Assignment: Set down all of the lines below exactly as they are given.

Input data:

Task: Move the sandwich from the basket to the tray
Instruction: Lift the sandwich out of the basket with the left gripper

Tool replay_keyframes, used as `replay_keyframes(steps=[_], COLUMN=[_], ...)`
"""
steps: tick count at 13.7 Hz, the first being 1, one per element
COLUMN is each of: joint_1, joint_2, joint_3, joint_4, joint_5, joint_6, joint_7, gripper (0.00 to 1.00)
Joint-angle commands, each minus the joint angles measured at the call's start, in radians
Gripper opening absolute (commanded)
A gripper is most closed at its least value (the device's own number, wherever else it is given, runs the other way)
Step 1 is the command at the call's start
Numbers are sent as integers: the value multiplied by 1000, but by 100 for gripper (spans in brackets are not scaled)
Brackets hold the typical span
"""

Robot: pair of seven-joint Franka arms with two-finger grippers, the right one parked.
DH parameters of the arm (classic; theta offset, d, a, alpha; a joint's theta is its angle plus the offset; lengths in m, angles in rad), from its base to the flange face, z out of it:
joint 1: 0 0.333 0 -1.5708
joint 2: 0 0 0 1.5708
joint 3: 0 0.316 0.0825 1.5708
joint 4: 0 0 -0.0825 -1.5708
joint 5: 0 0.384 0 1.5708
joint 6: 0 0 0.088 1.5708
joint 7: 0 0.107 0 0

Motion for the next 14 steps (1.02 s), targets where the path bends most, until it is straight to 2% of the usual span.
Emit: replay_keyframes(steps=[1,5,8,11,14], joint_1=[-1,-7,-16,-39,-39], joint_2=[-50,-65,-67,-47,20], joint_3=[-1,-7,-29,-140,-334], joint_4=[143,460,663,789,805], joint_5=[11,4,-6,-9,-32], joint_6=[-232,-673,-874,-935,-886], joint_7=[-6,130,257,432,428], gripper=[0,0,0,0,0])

Response to the task:
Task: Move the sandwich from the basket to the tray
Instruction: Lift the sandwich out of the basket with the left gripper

Tool replay_keyframes, used as `replay_keyframes(steps=[_], COLUMN=[_], ...)`
"""
steps: tick count at 13.7 Hz, the first being 1, one per element
COLUMN is each of: joint_1, joint_2, joint_3, joint_4, joint_5, joint_6, joint_7, gripper (0.00 to 1.00)
Joint-angle commands, each minus the joint angles measured at the call's start, in radians
Gripper opening absolute (commanded)
A gripper is most closed at its least value (the device's own number, wherever else it is given, runs the other way)
Step 1 is the command at the call's start
Numbers are sent as integers: the value multiplied by 1000, but by 100 for gripper (spans in brackets are not scaled)
Brackets hold the typical span
"""

Robot: pair of seven-joint Franka arms with two-finger grippers, the right one parked.
DH parameters of the arm (classic; theta offset, d, a, alpha; a joint's theta is its angle plus the offset; lengths in m, angles in rad), from its base to the flange face, z out of it:
joint 1: 0 0.333 0 -1.5708
joint 2: 0 0 0 1.5708
joint 3: 0 0.316 0.0825 1.5708
joint 4: 0 0 -0.0825 -1.5708
joint 5: 0 0.384 0 1.5708
joint 6: 0 0 0.088 1.5708
joint 7: 0 0.107 0 0

Motion for the next 14 steps (1.02 s), targets where the path bends most, until it is straight to 2% of the usual span.
Emit: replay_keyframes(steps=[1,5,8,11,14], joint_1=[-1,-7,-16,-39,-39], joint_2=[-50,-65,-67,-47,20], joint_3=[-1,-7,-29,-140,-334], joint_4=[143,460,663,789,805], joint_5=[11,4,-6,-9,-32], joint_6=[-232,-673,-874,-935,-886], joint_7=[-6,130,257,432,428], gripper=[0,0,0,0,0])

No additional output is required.